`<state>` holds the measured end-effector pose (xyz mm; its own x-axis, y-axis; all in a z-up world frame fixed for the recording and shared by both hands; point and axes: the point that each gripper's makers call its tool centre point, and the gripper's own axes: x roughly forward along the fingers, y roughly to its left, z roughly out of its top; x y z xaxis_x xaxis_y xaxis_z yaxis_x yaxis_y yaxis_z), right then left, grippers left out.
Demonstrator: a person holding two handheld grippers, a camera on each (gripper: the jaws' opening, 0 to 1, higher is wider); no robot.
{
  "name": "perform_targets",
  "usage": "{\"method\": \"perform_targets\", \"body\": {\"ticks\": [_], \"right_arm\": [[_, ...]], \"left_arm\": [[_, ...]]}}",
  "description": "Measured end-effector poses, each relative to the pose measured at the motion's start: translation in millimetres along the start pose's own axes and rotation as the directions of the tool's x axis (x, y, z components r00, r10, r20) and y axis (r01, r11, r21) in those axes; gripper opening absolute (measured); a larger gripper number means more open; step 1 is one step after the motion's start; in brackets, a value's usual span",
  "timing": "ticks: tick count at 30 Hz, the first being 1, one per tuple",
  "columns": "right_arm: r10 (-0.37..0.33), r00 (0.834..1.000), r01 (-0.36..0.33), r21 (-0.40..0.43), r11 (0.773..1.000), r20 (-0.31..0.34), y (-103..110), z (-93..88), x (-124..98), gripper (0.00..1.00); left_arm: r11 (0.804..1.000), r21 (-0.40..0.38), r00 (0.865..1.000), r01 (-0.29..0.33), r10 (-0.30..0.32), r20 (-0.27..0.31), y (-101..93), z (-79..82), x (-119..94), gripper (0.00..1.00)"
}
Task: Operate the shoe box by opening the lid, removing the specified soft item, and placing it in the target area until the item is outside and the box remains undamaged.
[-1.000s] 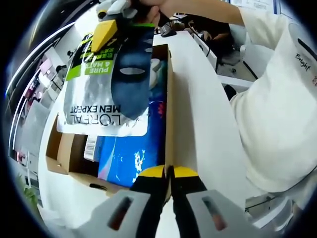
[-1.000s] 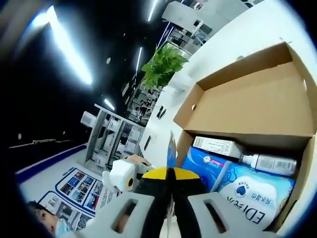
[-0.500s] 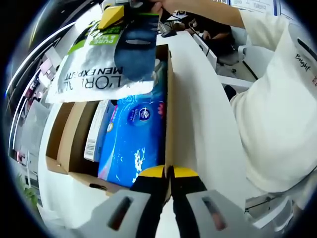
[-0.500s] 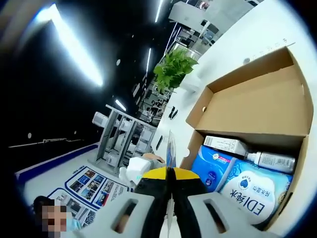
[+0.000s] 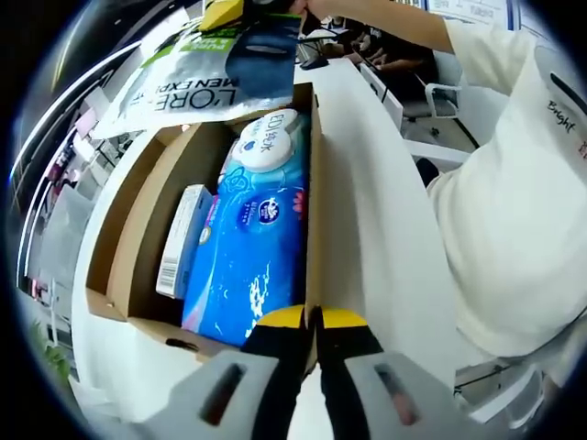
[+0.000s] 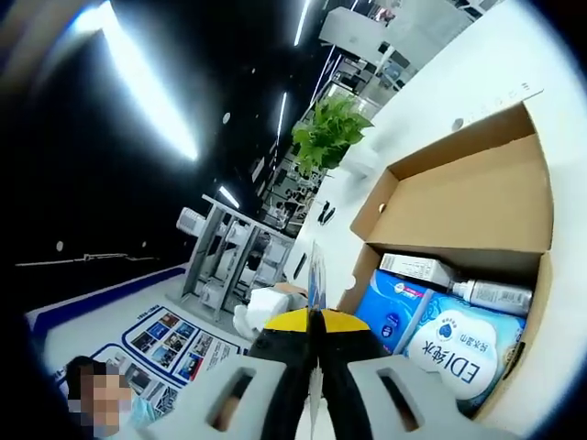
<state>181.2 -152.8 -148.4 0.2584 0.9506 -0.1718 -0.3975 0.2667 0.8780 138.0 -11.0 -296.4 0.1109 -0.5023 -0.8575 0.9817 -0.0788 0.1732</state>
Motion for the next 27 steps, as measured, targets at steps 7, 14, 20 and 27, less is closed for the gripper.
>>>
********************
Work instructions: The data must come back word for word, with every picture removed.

Solution to this task:
`<state>` holds the measured end-effector pose (xyz mm; its own x-axis, y-axis; all in a z-up world frame fixed for the recording and shared by both hands; point and axes: the point that each gripper's makers call its tool centre point, and the gripper's own axes: x roughly forward along the fingers, y roughly to its left, z roughly out of its top; x y z xaxis_x xaxis_y xaxis_z yaxis_x yaxis_y yaxis_z), right then left, grippers left out.
Demonstrator: a person holding two handheld grippers, a camera on each (gripper: the jaws' opening, 0 to 1, higher is wider); no robot.
{
  "name": "perform_targets",
  "usage": "{\"method\": \"perform_targets\", \"body\": {\"ticks\": [_], \"right_arm\": [[_, ...]], \"left_arm\": [[_, ...]]}}",
  "description": "Measured end-effector poses, each relative to the pose measured at the motion's start: translation in millimetres along the start pose's own axes and rotation as the directions of the tool's x axis (x, y, z components r00, r10, r20) and y axis (r01, r11, r21) in those axes; gripper opening absolute (measured); a larger gripper number means more open; step 1 is one step after the motion's start; in brackets, a value's usual span",
  "timing": "ticks: tick count at 30 Hz, the first being 1, one per tuple",
  "columns": "right_arm: r10 (-0.37..0.33), r00 (0.834..1.000), r01 (-0.36..0.33), r21 (-0.40..0.43), r11 (0.773..1.000), r20 (-0.31..0.34), y (-103..110), z (-93..88), x (-124..98), gripper (0.00..1.00); left_arm: r11 (0.804..1.000), r21 (-0.40..0.38), r00 (0.865..1.000), r01 (-0.29..0.33), r10 (-0.30..0.32), r20 (-0.27..0.31), y (-101..93), z (-79..82), x (-119..94), gripper (0.00..1.00)"
}
Task: Operate the shoe box by opening the lid, removing the specified soft item, and placing it in the target area until the item is outside and the box remains undamaged.
[-1.000s] 
[-1.000s] 
[-0.500s] 
[-0.500s] 
[+0.000s] 
[+0.000s] 
<state>181.2 -152.8 -148.4 0.2584 0.9506 -0.1718 -0.3975 0.2667 0.8780 138.0 -11.0 -296.4 0.1109 -0.5023 -0.8575 0.9817 -0.0788 0.1732</state>
Motion for the next 27 steps, as measured, targets at steps 7, 14, 20 and 27, less is closed for the gripper.
>>>

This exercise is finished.